This chapter covers Azure Document Intelligence, a key AI service for extracting structured data from documents. It is tested under AI-900 Objective 3.4 (Computer Vision workloads). Expect 2-3 questions touching on its capabilities, prebuilt models, and use cases. You must understand the difference between Document Intelligence and simple OCR, the available prebuilt models, and how custom models are trained.
Jump to a section
Imagine a large company's mailroom receives thousands of diverse documents daily: invoices, contracts, receipts, forms. A traditional OCR clerk can only read printed text line by line, outputting raw characters without understanding context. Azure Document Intelligence is like hiring a team of specialized clerks, each trained on specific document types. One clerk handles invoices: she knows where to find the total amount, due date, and vendor name. Another handles contracts: she extracts parties, effective dates, and signature blocks. They don't just read text; they understand the document's structure and semantics. The lead clerk (the service) routes each document to the right specialist based on the document's layout and content. If a document is a new type, the team can be trained with just five examples (custom model). They work asynchronously: you drop a document in a batch, and they return structured JSON with confidence scores. They also handle handwriting, barcodes, and checkboxes. This is far beyond raw OCR—it's intelligent extraction that adapts to your business forms.

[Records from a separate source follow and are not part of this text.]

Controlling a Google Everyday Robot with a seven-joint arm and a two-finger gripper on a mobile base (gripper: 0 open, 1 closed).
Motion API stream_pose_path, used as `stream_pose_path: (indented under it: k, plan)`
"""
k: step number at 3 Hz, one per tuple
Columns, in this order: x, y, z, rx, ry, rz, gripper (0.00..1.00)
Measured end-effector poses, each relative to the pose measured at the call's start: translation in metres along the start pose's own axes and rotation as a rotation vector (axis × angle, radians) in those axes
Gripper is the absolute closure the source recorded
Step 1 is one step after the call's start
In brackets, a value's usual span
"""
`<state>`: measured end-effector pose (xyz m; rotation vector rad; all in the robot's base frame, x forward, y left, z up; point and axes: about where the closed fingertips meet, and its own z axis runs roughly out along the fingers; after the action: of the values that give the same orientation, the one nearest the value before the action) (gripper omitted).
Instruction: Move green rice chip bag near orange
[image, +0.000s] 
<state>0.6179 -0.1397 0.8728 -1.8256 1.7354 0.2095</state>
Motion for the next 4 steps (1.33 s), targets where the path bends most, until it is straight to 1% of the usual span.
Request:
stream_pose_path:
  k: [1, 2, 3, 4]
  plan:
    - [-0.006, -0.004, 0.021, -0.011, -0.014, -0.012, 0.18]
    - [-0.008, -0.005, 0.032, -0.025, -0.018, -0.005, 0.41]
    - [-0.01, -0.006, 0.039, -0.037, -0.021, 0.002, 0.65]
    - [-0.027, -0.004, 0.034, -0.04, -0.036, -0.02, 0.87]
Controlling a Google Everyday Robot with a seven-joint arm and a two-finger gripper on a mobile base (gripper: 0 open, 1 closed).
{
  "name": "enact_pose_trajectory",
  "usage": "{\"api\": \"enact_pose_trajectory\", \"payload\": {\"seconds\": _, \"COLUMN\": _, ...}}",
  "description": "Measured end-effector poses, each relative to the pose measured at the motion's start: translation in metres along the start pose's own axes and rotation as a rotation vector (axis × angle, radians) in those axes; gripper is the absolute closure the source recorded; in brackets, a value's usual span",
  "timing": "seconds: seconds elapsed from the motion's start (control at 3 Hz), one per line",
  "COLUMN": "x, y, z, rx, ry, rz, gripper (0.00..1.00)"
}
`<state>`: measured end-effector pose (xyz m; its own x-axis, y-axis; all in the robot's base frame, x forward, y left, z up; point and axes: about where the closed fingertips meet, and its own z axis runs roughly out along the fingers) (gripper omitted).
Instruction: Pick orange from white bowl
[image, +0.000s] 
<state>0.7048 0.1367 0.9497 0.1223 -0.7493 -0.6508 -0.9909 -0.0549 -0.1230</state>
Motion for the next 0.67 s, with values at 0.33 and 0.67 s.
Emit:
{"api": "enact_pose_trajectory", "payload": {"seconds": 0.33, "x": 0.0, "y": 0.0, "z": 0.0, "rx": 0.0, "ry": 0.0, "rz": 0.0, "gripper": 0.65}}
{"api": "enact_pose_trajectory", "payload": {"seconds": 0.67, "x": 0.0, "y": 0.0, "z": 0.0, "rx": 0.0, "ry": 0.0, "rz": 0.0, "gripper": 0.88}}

What is Azure Document Intelligence?
Azure Document Intelligence (formerly Form Recognizer) is a cloud-based AI service that applies advanced machine learning to extract text, key-value pairs, tables, and structures from documents. It goes beyond optical character recognition (OCR) by understanding the layout and semantics of forms and documents. The service is part of Azure Cognitive Services and is designed to automate data entry from invoices, receipts, contracts, and custom forms.
Why it Exists
Traditional OCR extracts raw text but does not understand context. For example, OCR might output "$1,234.56" and "Invoice Date: 2023-01-15" as mere strings. Document Intelligence identifies that "$1,234.56" is the total amount and "2023-01-15" is the invoice date. This semantic understanding reduces manual data entry and enables downstream automation.
How It Works Internally
Document Intelligence uses a combination of OCR (Read API) and deep learning models. The process involves: - Layout Analysis: The service first analyzes the document's structure, identifying regions like paragraphs, tables, and form fields. It uses a layout model trained on millions of documents. - Key-Value Extraction: For forms, it identifies keys (labels) and their associated values. For example, on a tax form, "Name:" is a key, and the filled-in name is the value. - Table Extraction: It detects tables and extracts rows, columns, and cell content, preserving spatial relationships. - Prebuilt Models: Specialized models for invoices, receipts, identity documents, and business cards are fine-tuned to extract specific fields (e.g., invoice total, receipt merchant name). - Custom Models: You can train models with as few as five sample documents (for template-based forms) or more for complex forms. Custom models learn the layout and field locations.
Key Components, Values, and Defaults
- API Versions: The service has several API versions; the latest stable is 2023-07-31 (preview versions exist). The exam may reference "v3.0" or "v3.1".
- Prebuilt Models:
- prebuilt-invoice: Extracts invoice fields (e.g., VendorName, CustomerName, InvoiceTotal, DueDate).
- prebuilt-receipt: Extracts receipt fields (e.g., MerchantName, TransactionDate, Total).
- prebuilt-idDocument: Extracts from driver licenses and passports (e.g., FirstName, LastName, DocumentNumber, DateOfBirth).
- prebuilt-businessCard: Extracts contact info from business cards.
- prebuilt-read: OCR only, outputs text with bounding boxes.
- prebuilt-layout: Extracts text, tables, and selection marks (checkboxes).
- Custom Models: Two types: template (fixed layout, needs at least 5 samples) and neural (complex layouts, needs more samples). Neural models are more accurate but slower.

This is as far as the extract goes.